1. See United States v. Alonso Moreno, 2004 WL 2413457, at *1 (D. Kan. Sept. 22, 2004) (quoting United States v. Bein, 214 F.3d 408, 411 (3d Cir. 2000)) ("Though the criminal proceedings have terminated, a district court has jurisdiction to treat a Rule 41(g) motion `as a civil proceeding for equitable relief.'").
2. See, e.g., United States v. Cardona, 897 F.Supp. 802, 804 (S.D.N.Y. 1995) (explaining that "the Government, in order to defeat a motion for the return of seized property, must provide some evidentiary proof accounting for the property seized.").
3. See Sanchez Butriago v. United States, 203 WL 21649431, at *17 (S.D.N.Y. July 14, 2003) (explaining that once the burden of proof shifts from the Government to the movant, the movant must "demonstrate the existence of the property," which the movant failed to do because he did not supply any evidence tending to prove his ownership or the existence of the items allegedly seized) (citation and quotation marks omitted).
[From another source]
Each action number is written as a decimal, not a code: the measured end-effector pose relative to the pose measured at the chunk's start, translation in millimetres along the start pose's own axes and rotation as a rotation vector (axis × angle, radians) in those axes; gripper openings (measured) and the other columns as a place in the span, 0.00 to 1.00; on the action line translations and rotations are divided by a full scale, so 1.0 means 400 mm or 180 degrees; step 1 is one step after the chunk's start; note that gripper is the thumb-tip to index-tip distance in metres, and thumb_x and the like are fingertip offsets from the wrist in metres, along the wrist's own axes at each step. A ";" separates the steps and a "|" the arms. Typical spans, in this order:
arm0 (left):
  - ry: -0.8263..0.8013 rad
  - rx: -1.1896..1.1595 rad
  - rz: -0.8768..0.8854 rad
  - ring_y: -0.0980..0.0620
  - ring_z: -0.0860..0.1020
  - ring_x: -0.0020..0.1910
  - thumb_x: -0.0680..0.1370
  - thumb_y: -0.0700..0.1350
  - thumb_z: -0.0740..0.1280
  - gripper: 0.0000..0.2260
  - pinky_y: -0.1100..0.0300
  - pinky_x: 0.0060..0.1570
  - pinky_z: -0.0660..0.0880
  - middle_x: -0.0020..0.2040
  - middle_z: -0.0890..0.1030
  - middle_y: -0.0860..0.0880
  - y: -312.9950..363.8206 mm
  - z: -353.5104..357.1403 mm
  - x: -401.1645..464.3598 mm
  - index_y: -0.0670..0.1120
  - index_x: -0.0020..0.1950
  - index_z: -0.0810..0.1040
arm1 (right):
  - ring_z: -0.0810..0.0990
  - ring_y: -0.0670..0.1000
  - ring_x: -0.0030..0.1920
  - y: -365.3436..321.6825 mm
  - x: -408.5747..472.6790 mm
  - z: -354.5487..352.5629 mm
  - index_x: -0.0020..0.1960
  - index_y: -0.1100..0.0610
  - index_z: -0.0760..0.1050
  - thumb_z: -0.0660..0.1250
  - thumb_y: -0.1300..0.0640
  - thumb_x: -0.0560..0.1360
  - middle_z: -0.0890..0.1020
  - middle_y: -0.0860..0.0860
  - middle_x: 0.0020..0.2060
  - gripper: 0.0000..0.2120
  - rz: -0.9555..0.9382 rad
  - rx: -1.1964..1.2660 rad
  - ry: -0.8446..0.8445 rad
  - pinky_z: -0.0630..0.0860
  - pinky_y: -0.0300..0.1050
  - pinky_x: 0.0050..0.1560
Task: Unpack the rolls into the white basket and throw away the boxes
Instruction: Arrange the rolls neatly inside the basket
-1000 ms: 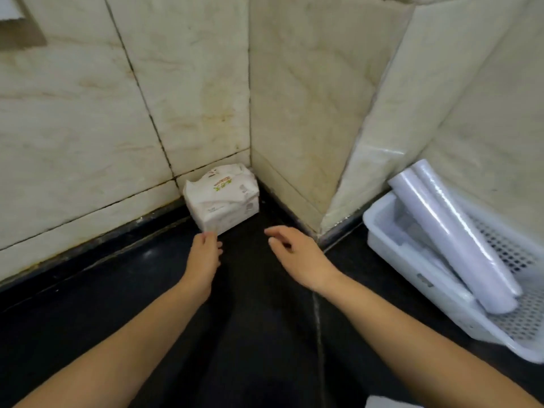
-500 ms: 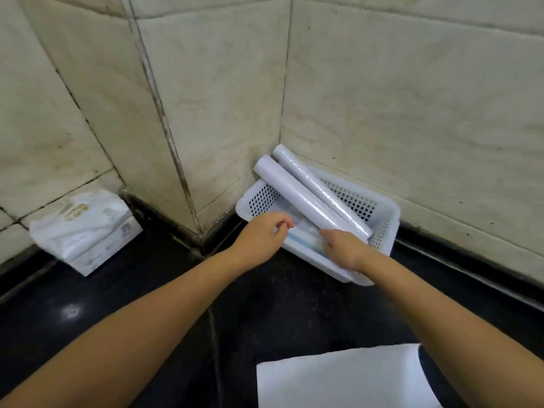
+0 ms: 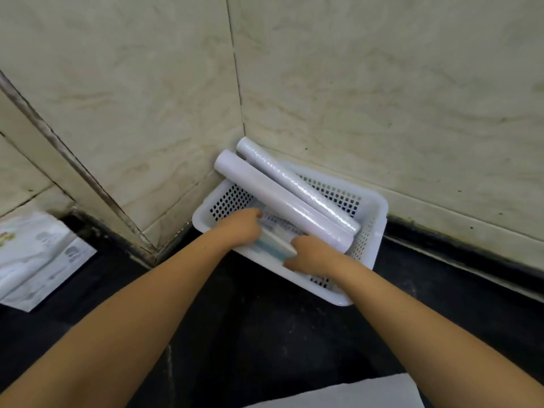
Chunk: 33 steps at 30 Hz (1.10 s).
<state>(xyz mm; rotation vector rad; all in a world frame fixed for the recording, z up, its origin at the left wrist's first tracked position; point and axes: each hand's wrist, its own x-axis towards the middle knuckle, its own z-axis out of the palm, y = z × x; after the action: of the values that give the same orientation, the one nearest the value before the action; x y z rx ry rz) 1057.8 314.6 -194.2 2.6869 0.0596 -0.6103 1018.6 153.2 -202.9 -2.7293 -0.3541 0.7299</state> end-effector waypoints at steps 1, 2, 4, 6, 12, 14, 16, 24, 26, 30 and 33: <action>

4. See, e.g., Gomez v. United States, 2015 WL 3421045, at *6 (N.D. Tex. May 27, 2015) (quoting Bailey v. United States, 508 F.3d 736, 740 (5th Cir. 2007)) ("By failing to go beyond the pleadings and designate specific facts showing that ICE seized his remaining property, Plaintiff has failed to show that there is a genuine issue of material fact for trial. `The Government cannot return property it does not possess.'") (internal punctuation omitted).